This will depend on how other things in our roadmap pan out, but I don’t think it will happen this month. There is a good chance it happens during the summer though
This is awesome, thanks @Colm - just what I’m looking for.
I’ve just tested it and although the following command appears to run without error, no events are being saved to file - any ideas? Appreciate any assistance you can offer.
sudo ./snowplow-event-generator --config ./snowplow-enrich-event-generator/config.hocon --output file:/snowplow-enrich-event-generator/kafka/my-events
Here is the contents of my config file:
{
“seed”: 1
“payloadsTotal”: 1000
“withRaw”: true
“withEnrichedTsv”: true
“withEnrichedJson”: true
“compress”: false
“payloadsPerFile”: 1000
“eventPerPayloadMin”: 1
“eventPerPayloadMax”: 1
“duplicates”: {
“natProb”: 0.0
“synProb”: 0.0
“natTotal”: 1
“synTotal”: 1
}
“timestamps”: {
“type”: “Fixed”
“at”: “2022-02-01T01:01:01z”
}
}j
The only thing that jumps out to me is the output filepath - I might be wrong but I think it expects absolute path (tbh with this project it’s something we chip away at for internal testing purposes rather than something we treat as a ‘product’ if that makes sense. So we haven’t had much of a focus on making it more user friendly).
I think try with either file:"$(pwd)/snowplow-enrich-event-generator/kafka/my-events
(assumes bash, tested on mac), or just the absolute path to your dir.

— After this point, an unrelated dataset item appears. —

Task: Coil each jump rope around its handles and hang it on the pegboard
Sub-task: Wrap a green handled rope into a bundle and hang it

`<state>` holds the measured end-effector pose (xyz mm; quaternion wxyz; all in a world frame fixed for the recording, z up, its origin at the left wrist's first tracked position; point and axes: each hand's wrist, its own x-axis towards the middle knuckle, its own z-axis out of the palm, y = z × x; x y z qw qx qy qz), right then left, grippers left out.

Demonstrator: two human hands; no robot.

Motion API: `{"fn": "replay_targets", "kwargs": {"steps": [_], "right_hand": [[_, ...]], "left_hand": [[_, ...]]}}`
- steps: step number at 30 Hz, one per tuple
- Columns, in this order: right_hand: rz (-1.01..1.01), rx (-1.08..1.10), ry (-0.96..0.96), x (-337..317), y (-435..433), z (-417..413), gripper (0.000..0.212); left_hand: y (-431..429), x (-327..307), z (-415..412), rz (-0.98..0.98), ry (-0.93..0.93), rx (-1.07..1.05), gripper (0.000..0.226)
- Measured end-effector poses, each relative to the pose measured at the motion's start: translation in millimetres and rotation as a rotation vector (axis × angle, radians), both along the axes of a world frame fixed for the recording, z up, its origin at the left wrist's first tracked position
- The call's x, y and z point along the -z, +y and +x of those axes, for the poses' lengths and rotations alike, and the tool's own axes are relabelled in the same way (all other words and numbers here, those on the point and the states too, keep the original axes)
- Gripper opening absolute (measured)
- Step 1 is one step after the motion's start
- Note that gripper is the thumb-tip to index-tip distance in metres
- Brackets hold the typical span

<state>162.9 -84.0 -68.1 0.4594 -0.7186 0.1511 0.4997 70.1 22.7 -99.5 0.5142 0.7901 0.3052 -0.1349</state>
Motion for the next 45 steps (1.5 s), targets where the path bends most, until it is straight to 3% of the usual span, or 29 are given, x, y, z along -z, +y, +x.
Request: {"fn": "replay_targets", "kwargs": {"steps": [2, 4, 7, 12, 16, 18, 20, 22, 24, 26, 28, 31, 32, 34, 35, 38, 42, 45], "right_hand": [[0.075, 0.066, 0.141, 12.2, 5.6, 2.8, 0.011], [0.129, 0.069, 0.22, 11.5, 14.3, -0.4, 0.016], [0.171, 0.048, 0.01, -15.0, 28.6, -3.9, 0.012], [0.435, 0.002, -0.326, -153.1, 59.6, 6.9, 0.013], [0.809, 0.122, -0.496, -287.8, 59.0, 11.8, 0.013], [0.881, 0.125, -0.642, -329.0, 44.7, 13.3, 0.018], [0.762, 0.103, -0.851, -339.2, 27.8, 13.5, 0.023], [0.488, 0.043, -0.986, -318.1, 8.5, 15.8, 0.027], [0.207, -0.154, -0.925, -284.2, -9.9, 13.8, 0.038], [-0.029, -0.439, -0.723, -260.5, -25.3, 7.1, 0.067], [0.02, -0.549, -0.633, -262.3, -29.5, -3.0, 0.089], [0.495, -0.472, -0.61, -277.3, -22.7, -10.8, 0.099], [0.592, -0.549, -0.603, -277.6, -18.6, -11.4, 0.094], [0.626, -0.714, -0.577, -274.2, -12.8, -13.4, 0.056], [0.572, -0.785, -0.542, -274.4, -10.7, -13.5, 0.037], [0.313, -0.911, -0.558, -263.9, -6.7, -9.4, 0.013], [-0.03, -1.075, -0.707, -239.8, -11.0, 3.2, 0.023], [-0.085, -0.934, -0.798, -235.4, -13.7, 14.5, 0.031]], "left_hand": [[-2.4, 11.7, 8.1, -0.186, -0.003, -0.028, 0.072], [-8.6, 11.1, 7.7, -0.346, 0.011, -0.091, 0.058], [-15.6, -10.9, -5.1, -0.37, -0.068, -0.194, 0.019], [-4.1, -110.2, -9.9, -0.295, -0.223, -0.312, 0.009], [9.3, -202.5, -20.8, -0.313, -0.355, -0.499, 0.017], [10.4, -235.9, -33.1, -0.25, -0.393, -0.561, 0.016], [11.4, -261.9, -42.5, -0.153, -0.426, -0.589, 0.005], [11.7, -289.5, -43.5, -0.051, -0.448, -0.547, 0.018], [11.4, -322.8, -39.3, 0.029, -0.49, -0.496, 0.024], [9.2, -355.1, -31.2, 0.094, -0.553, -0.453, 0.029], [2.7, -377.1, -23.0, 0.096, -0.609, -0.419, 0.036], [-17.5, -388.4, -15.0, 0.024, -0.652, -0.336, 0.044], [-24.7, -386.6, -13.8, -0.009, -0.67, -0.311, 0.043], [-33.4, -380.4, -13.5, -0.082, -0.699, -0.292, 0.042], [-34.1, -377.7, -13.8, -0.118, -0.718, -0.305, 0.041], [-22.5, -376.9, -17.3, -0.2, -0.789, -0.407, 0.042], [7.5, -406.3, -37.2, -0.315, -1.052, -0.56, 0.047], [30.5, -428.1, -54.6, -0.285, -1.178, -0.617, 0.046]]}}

If I’m right I think it would’ve created a dir in your root folder, and the data will be in there.
(Edit: ./
might also work, I can’t remember why I used $(pwd)
in a script from months ago tbh, but I did that for some reason so that’s my guess for this case too )
A few tweaks and we’re up and running. You’re a star - appreciate the help and quick response.
NP at all. Keep us posted, keen to hear how you get on
Hope you’re both well - just wondering if there has been any progress on this PR?
FYI: Within Azure Stream Analytics, you can now write an Event Hub / Kafka stream directly to Azure Data Lake Storage (Gen 2) in Delta Parquet (and Microsoft have just changed their Stream Analytics pricing model, so it is now significantly cheaper ). It is currently in
preview
, but all being well it won’t be long until it’s GA.
Cheers,
Steve
Just wondering if there was an update on the PR above? Champing at the bit, as you may have gathered
Cheers,
Steve
Hi @stanch -
Hope all is good with you?
Wondering if there is any news / anything I can do to help on this one?
Look forward to hearing from you.
Cheers,
Steve
Hi @steve.gingell,
The Kafka source PR is from an external contributor, so we can’t really provide a timeline (unless you’d like to step in and help get it over the line, of course ).
Regarding the overall Azure support, stay tuned for announcements next week! It looks like we’ll be able to release the new lake loading component this summer as planned.
Hi @stanch -
Good to hear from you and I look forward to hearing next weeks’ announcements Very exciting.
If I need to return to the PR option, not sure I have the technical expertise, but if it’s a case of trying to coordinate, then happy to help.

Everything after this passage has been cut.